– В конце концов, – сказал себе Хашим, – и сам Пророк не одобрил бы столь неистового поклонения перед реликвией. Он с презрением отвергал саму идею обожествления себя! Следовательно, утаив его волос от безумных фанатиков, я скорее исполню долг, нежели если верну, не так ли? Безусловно, лично меня в этой вещице привлекает отнюдь не ее религиозная ценность…
Я человек мирской, я принадлежу этой жизни. И я смотрю на сей предмет с точки зрения сугубо светской, иными словами, ценю в нем его уникальность и редкую красоту. То есть, короче говоря, я желаю обладать фиалом, а вовсе не волосом Пророка… Говорят, американские миллионеры скупают по миру ворованные шедевры, чтобы потом спрятать их в своих подземельях… Да, вот они бы меня поняли. Я не в силах расстаться с прекрасным!
Однако еще ни один коллекционер на свете не смог удержаться от того, чтобы хоть кому-нибудь не показать своего сокровища, и Хашим тоже поделился радостью со своим единственным сыном Аттой, который, поклявшись молчать, молчал, хотя и терзался сомнениями, и нарушил слово лишь тогда, когда больше не стало сил терпеть беды, обрушившиеся на их дом. Но в тот, первый, день молодой человек попрощался с отцом и вышел, оставив его созерцать свое сокровище. Хашим сидел в своем жестком кресле с прямою спинкой и не сводил глаз с прекрасного фиала.
В доме у них все знали, что среди дня ростовщик не ест, и потому слуга вошел в кабинет только вечером, намереваясь позвать хозяина к столу. Слуга застал Хашима в том же виде, в каком его оставил Атта. В том, да не совсем – ростовщик за день будто распух. Глаза выпучились, веки покраснели, а костяшки пальцев, сжатых в кулак, наоборот, побелели.

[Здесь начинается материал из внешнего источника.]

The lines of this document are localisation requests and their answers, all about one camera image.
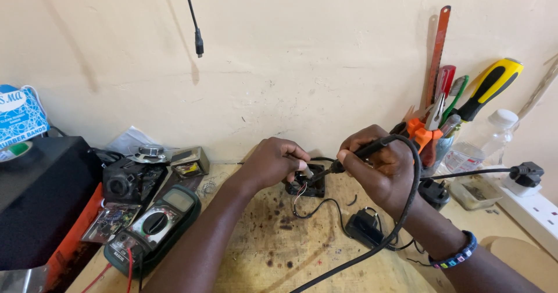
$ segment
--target wooden workbench
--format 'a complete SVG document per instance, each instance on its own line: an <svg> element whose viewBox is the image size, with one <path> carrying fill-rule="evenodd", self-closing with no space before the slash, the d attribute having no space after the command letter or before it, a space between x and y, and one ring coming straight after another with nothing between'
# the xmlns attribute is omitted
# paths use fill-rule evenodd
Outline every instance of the wooden workbench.
<svg viewBox="0 0 558 293"><path fill-rule="evenodd" d="M212 165L211 173L200 187L211 178L221 184L239 167ZM346 206L353 201L355 194L358 195L357 202ZM214 195L201 198L203 209ZM372 206L380 212L384 231L391 231L394 226L393 220L370 200L359 183L346 174L326 177L326 197L338 200L344 223L359 209ZM297 202L299 213L315 209L320 201L313 197L301 197ZM505 211L497 206L493 209L498 209L500 214L465 211L452 200L441 213L458 228L473 231L481 244L494 237L505 236L535 245ZM398 246L411 239L403 231L400 237L402 240ZM230 238L214 291L289 292L365 252L364 246L345 237L341 231L333 202L326 203L310 219L298 219L292 215L292 196L285 192L283 184L278 184L262 190L248 204ZM419 254L413 246L398 253L384 250L320 282L307 292L455 292L441 271L421 266L407 258L428 263L427 255ZM106 265L101 248L67 292L80 293ZM132 282L132 292L137 292L137 285L137 281ZM127 277L111 268L88 292L124 293L126 286Z"/></svg>

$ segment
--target small speaker
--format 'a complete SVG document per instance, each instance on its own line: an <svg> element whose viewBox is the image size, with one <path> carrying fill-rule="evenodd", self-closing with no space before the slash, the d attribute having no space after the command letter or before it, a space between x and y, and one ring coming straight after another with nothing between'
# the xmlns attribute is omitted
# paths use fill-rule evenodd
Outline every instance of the small speaker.
<svg viewBox="0 0 558 293"><path fill-rule="evenodd" d="M103 197L109 203L149 203L166 174L161 163L120 159L103 170Z"/></svg>

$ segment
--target cream wall
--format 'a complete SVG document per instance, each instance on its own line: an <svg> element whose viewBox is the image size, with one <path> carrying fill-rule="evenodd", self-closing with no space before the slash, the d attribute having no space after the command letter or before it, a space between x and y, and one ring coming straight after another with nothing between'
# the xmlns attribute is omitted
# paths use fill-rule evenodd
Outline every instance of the cream wall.
<svg viewBox="0 0 558 293"><path fill-rule="evenodd" d="M240 160L264 137L333 157L419 104L431 16L453 9L443 64L476 76L513 57L525 70L480 113L519 111L558 54L558 0L0 0L0 82L34 85L53 123L104 146L134 125L166 145ZM521 124L508 165L546 168L558 204L558 87Z"/></svg>

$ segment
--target power strip
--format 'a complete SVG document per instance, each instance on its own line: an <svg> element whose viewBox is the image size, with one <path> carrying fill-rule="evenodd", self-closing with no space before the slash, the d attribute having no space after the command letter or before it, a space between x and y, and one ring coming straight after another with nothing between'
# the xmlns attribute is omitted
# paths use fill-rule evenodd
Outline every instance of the power strip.
<svg viewBox="0 0 558 293"><path fill-rule="evenodd" d="M499 188L502 198L497 203L558 260L558 207L539 193L527 197L515 195L501 182L503 177L509 176L508 173L487 173L482 176Z"/></svg>

Вид у него был такой, будто он вот-вот лопнет. Будто из неправедно приобретенной реликвии перелилась в него некая мистическая жидкость, наполнив целиком, и готова была истечь изо всех отверстий телесной его оболочки.
С чужой помощью Хашим все же добрался до стола, и тут произошла катастрофа.
Видимо, нисколько не беспокоясь о том, как его речь повлияет на заботливо возводившуюся хрупкую конструкцию, которая лежала в основании теплого семейного счастья, Хашим разразился жуткими откровениями, хлынувшими из его уст с такой силой, будто фонтан из источника. Дети, помертвев от ужаса, услышали, как отец, повернувшись к жене, в наступившей полной тишине проорал, что семейная жизнь за многие годы истерзала его хуже всякой болезни. “Долой приличия! – гремел он. – Долой лицемерие!”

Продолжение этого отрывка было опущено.